He managed to escape into the barren ice bramble along the banks of the glassen Brune, but the academy’s sleepless rectors, those relentless manhunters, were snapping at his heels. They tried cornering him, surrounding him, starving him out, but by means that are still miraculous, he managed to elude them for five long months.
The rectors finally trapped him at the precipice of a tall waterfall. According to one hunter who witnessed the scene, my friend the thief, gaunt and crazed, held the secret text aloft and shouted into the howling winds:
“Is this a world of wonders if the foundations are a scaffold of stolen sweat and bone? Can the golden mysteries of the dirt, depths, and demiurge be made record by the pen of thieves and charlatans?”

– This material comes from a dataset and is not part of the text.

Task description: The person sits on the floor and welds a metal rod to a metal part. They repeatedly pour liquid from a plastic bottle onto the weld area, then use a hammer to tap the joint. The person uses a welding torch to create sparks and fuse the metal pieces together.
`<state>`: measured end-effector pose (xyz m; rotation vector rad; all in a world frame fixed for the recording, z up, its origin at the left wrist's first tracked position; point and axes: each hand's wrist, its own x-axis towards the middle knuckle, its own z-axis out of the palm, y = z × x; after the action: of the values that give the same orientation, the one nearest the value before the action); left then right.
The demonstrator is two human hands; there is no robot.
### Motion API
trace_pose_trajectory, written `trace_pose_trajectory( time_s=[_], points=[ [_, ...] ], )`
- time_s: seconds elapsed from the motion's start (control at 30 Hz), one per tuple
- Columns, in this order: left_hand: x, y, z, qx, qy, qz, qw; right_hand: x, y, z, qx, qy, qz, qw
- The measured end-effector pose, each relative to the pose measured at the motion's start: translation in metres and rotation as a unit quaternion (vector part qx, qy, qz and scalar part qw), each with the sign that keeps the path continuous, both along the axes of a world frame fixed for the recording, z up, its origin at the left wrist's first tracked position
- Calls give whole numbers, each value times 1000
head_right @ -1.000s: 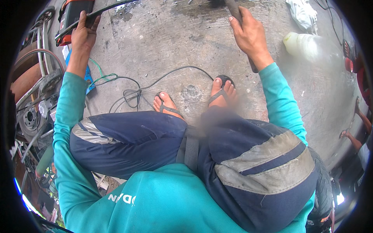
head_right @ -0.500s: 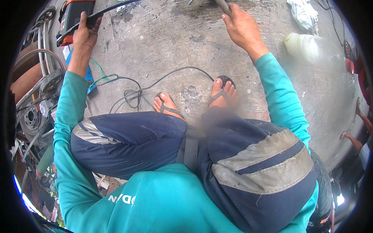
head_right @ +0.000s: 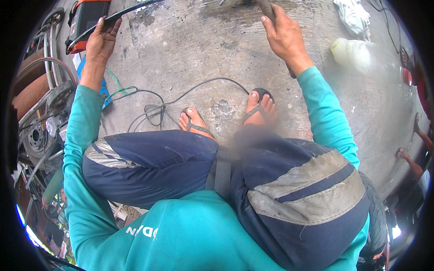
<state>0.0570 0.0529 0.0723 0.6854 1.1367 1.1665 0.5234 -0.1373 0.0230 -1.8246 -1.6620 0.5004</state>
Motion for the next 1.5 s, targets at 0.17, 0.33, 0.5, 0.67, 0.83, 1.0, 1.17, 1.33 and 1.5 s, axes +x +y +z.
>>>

Then he finally gave up and collapsed into the slow glass surface of the river, taking the book with him. He’s still trapped in that waterfall, slowly falling for ages.
Yep. See. You’ve heard of the sleepless rectors from the elite academy, but never a word about the penniless rogue trapped in that living glass waterfall. I haven’t gone to visit him in years.
In this life, the questing life that folks like you and I have chosen, figures pass and the connection you have feels so real. But the further you get down that muddy path to the grave, the more you realize that while you’ve collected their stories, their lives, locking them away in a crypt of memory to which only you have the key, that gift of preservation is not a blade that cuts both ways. Some are forgotten. It’s a bummer.
Seems like that’s just the way of things. Maybe I never had a chance.
For some that’s simply their purpose, whether they know it or not.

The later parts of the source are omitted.